Но мин было так много, что тральщики не успевали их выуживать. Возле Черного Яра возникла «пробка»: караваны нефтеналивных судов и плавучие госпитали не могли пробиться к волжским верховьям. А время подстегивало, а в Кремле нервничали, а моторы простаивали: страна позарез нуждалась в горючем! Что делать? Контр-адмирал Борис Хорошхин взялся проверить фарватер «на себе»: пан или пропал! Он вывел свой бронекатер на минное поле и… все погибли (вместе с адмиралом), но ценой жизни они открыли водный путь к Сталинграду. Каверзны были мины (особые – магнитные): три корабля пропустят над собой, а четвертый – вдрызг! Обнаружить такие мины почти невозможно: тихо, гадюки, дремлют на грунте, а тралами их никак не зацепить. Что делали наши матросы? Скажу, так не поверите. Они ныряли на глубину, на ощупь отыскивая эти мины в иловой слякоти, а иногда шли, нащупывая мины… босыми ногами.
– Кому повезет, а кому и хана! – говорили матросы…
Алексею Семеновичу как раз в эти дни предстояло повидаться с Гордовым, благо тот теперь не просто генерал, каких много, а командующий фронтом, от которого зависело – быть или не быть Сталинграду. Правда, Герасименко накануне удивил Чуянова словами сожаления о том, что Тимошенко убрали:
– Кто не без греха? Маршал иногда заливал нам сказки про белого бычка. Но с ним хоть поговорить было можно, а Гордов… Так и напрашивается каламбур: Гордов – человек гордый!
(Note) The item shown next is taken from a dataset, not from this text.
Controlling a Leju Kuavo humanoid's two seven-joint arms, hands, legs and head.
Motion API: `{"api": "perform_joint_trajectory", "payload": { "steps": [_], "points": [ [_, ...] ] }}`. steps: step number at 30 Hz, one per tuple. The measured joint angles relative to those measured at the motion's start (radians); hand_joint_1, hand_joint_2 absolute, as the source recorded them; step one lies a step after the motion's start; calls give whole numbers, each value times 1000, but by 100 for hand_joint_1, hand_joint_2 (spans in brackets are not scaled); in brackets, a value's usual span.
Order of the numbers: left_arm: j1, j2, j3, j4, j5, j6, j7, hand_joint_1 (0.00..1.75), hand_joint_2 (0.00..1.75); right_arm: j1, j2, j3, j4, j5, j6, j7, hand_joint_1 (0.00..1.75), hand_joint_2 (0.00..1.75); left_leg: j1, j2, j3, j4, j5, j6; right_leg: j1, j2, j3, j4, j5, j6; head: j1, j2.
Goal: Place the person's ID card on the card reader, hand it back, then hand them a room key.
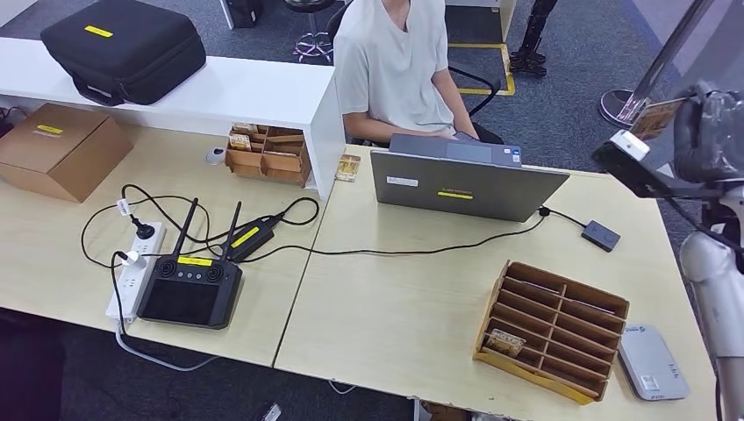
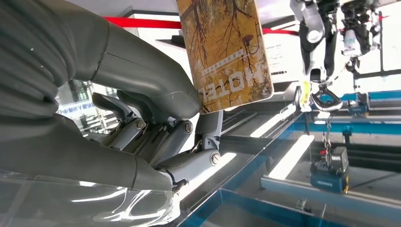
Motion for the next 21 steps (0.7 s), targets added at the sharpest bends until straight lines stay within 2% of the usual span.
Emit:
{"api": "perform_joint_trajectory", "payload": {
  "steps": [7, 21],
  "points": [
    [-5, 0, -2, 0, -7, -2, 15, 0, 175, -112, 46, 62, 165, 19, -1, 38, 175, 175, 0, -1, 0, 0, 0, 0, 0, -1, 0, 0, 0, 0, 0, 0],
    [-7, 0, -4, 0, -10, -3, 22, 0, 175, -164, 128, 124, 281, 35, -1, 56, 175, 175, 0, -2, 0, 0, 0, 0, 0, -2, 0, 0, 0, 0, 0, 0]
  ]
}}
Василий Николаевич Гордов расположил свой командный пункт в обычной городской квартире, из которой еще не выветрился дух прежних хозяев, даже из кухни щами припахивало. При появлении Чуянова тот даже не оторвался от карты (или, точнее сказать, делал вид, что занят ее изучением). На вопрос Чуянова, чем он может помочь армии как представитель местной власти, главком даже не поднял глаз. Постояв для приличия и вежливо покашляв, секретарь обкома, как оплеванный, на цыпочках удалился, дабы не мешать созерцанию карты. «Должен сказать, – вспоминал позже Чуянов, – все мои попытки установить хоть какой-либо деловой контакт с Гордовым успеха не имели». Наверное, главком еще не забыл, как танки Виттерсгейма давили его позиции, и, сознательно отмалчиваясь, он молчанием скрывал растерянность перед грозными событиями. Не только Чуянову – многим тогда казалось, что Гордов, надломленный поражениями, где-то уже, наверное, смирился с той роковой мыслью, что Сталинград все равно придется оставить.